## Work instructions
All of the data that follows should be retyped exactly, please, except the pictures.

==============================

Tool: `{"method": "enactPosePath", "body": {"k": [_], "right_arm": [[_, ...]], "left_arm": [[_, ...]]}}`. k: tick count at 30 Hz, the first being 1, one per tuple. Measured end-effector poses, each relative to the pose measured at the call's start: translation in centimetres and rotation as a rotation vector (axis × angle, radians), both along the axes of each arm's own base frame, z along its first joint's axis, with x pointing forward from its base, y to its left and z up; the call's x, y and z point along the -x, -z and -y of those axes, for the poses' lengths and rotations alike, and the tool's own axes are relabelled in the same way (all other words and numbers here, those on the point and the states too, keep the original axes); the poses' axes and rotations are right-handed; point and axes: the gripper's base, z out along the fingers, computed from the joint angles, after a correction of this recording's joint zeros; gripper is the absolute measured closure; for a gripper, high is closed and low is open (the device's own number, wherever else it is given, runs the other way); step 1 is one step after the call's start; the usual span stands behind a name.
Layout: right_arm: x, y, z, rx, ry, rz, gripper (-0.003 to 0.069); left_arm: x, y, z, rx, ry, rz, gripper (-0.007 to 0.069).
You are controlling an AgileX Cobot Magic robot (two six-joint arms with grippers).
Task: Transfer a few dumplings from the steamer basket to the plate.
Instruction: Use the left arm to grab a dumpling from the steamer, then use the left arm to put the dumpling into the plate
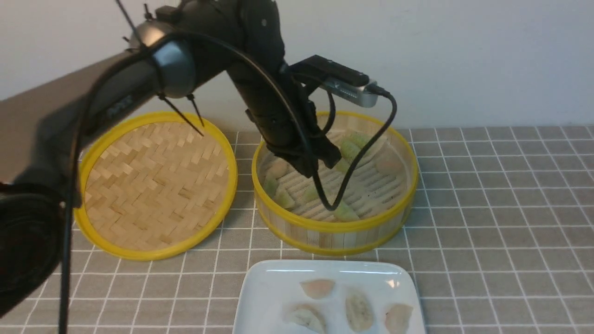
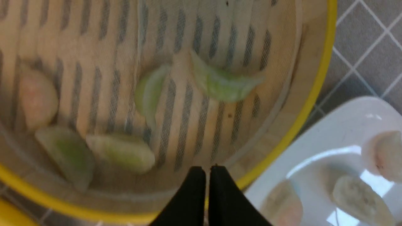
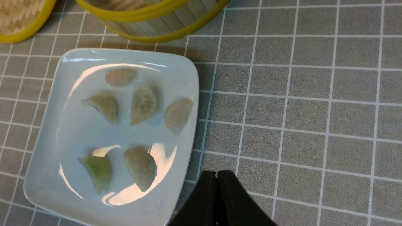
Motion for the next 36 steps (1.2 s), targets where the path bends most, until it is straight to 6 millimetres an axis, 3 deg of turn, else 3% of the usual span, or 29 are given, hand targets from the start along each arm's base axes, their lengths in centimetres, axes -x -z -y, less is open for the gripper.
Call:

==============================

## Exercise solution
Tool: `{"method": "enactPosePath", "body": {"k": [_], "right_arm": [[_, ...]], "left_arm": [[_, ...]]}}`. k: tick count at 30 Hz, the first being 1, one per tuple. Measured end-effector poses, each relative to the pose measured at the call's start: translation in centimetres and rotation as a rotation vector (axis × angle, radians), both along the axes of each arm's own base frame, z along its first joint's axis, with x pointing forward from its base, y to its left and z up; the call's x, y and z point along the -x, -z and -y of those axes, for the poses' lengths and rotations alike, and the tool's own axes are relabelled in the same way (all other words and numbers here, those on the point and the states too, keep the original axes); the poses' axes and rotations are right-handed; point and axes: the gripper's base, z out along the fingers, computed from the joint angles, after a correction of this recording's joint zeros; gripper is the absolute measured closure; for a gripper, high is closed and low is open (the device's own number, wherever else it is given, runs the other way); step 1 is one step after the call's start; the usual span stands behind a name.
Layout: right_arm: x, y, z, rx, ry, rz, gripper (-0.003 to 0.069); left_arm: x, y, z, rx, ry, rz, gripper (-0.007 to 0.069).
You are controlling an AgileX Cobot Magic robot (two six-joint arms with grippers).
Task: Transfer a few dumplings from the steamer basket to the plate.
Instruction: Use the left arm to grab a dumpling from the steamer, then use the left arm to put the dumpling into the plate
Motion for the next 36 steps (1.2 s), targets where the path bends most, until it is straight to 6 millimetres an axis, 3 deg of turn, else 3% of the usual span, or 29 are given, hand targets from the start along each arm's base axes, their lengths in centimetres, axes -x -z -y, less is open for the gripper.
Call:

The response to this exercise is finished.